Eyles, John William (Private, b.1883 - d.1915)

Places
Accession Number PR04394
Collection type Private Record
Record type Collection
Measurement Extent: .5 cm; Wallet/s: 1
Object type Diary
Maker Eyles, John William
Place made Australia, Egypt: Cairo, Ottoman Empire: Turkey, Dardanelles, Gallipoli, Yemen: Aden
Date made 1915
Access Open
Conflict First World War, 1914-1918
Copyright

Item copyright: Copyright expired - public domain

Public Domain Mark This item is in the Public Domain

Copying Provisions Copyright expired. Copying permitted subject to physical condition. Permission for reproduction not required.
Description

Collection relating to the First World War service of 2151 Private John William Eyles, 13th Battalion, Egypt and Gallipoli, 1915.

Eyles was a 31-year-old storeman from Paddington in Sydney when he enlisted for service in the Australian Imperial Force in May 1915. He was allocated to the 6th reinforcements to the 13th Battalion and embarked for overseas aboard HMAT Wandilla in June. The collection consists of the pages from a diary Eyles maintained during his service, beginning on 14 June when HMAT Wandilla set sail from Sydney. The daily entries are brief, but mention the weather, the condition of the sea (whether rough or calm), the sights, the ships passed, and some of his duties as Wandilla, alongside HMAT Karoola, steamed via Melbourne and Freemantle, across the Indian Ocean and into the Red Sea. He also references entertainment and a ball hosted aboard the troopship, a smoke concert on 6 July to celebrate the crossing of the equator, and of the death and burial at sea of Company Sergeant Major Donald MacArthur (mistakenly given as "McCarthy").

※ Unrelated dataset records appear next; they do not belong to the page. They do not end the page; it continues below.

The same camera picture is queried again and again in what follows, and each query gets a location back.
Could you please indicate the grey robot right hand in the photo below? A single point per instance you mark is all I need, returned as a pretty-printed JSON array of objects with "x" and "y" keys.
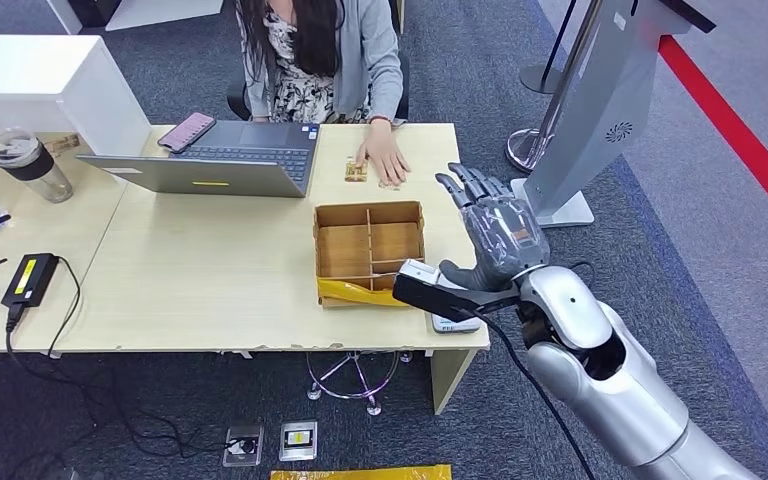
[{"x": 506, "y": 232}]

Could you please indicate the person's left hand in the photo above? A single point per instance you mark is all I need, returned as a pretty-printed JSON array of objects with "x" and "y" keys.
[{"x": 384, "y": 152}]

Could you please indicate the divided cardboard box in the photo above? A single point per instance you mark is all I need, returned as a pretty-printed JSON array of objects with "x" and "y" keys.
[{"x": 341, "y": 252}]

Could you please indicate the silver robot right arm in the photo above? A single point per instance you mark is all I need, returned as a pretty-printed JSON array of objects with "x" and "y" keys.
[{"x": 609, "y": 397}]

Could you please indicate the person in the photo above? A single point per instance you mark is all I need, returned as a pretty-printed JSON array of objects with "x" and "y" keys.
[{"x": 374, "y": 53}]

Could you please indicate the grey card reader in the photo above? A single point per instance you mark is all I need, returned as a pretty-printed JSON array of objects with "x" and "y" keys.
[{"x": 453, "y": 326}]

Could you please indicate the yellow plastic strip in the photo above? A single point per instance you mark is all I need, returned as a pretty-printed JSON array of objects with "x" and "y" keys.
[{"x": 357, "y": 295}]

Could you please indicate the pale wooden desk leg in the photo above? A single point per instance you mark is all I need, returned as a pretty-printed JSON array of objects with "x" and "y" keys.
[{"x": 449, "y": 381}]

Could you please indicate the grey laptop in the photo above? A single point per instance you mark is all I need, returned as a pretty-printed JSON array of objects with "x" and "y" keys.
[{"x": 222, "y": 175}]

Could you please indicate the grey kiosk stand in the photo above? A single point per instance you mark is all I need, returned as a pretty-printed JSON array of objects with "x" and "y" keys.
[{"x": 602, "y": 86}]

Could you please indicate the smartphone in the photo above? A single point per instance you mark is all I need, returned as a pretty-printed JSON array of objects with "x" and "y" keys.
[{"x": 185, "y": 132}]

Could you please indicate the chrome stool base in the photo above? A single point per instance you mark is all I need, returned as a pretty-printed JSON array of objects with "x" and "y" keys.
[{"x": 374, "y": 405}]

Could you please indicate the white furniture unit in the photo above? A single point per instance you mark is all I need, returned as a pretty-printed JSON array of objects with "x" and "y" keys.
[{"x": 159, "y": 10}]

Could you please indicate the yellow plastic bag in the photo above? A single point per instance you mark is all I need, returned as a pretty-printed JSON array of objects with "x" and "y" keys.
[{"x": 357, "y": 474}]

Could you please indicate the floor socket with yellow label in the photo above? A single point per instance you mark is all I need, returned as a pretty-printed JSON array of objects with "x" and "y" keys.
[{"x": 298, "y": 440}]

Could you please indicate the small brown packet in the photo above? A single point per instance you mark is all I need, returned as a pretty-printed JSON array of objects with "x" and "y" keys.
[{"x": 64, "y": 143}]

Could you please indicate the open floor socket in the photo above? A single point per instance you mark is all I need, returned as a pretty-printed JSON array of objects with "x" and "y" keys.
[{"x": 243, "y": 446}]

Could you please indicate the clear tumbler with lid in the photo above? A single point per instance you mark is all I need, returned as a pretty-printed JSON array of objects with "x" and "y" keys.
[{"x": 29, "y": 166}]

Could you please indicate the black power adapter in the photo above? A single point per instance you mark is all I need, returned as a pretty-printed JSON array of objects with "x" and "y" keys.
[{"x": 29, "y": 279}]

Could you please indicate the chrome stanchion post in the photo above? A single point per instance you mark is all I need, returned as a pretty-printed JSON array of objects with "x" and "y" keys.
[{"x": 524, "y": 149}]

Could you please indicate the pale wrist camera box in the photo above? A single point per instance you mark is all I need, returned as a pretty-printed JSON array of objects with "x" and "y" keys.
[{"x": 417, "y": 272}]

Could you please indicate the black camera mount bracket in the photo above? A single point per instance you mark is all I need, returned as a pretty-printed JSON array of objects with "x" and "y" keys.
[{"x": 437, "y": 301}]

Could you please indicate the black stanchion post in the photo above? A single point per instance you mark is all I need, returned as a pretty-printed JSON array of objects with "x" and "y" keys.
[{"x": 540, "y": 79}]

Eyles also makes brief remarks on local salesmen in Aden harbour, of training in Egypt and enjoying his time in Cairo, and of witnessing the masses of troop transports, war vessels and hospital ships anchored at Lemnos. Eyles landed at Gallipoli on 2 August and was occupying a reserve trench by that afternoon, where he writes "a few shots was flying about". The entries for Gallipoli are especially concise, noting little more than his movements in and out of the frontlines and of the occasional swim down at the beach. The entries end on 21 August 1915; Eyles was killed in action the following day.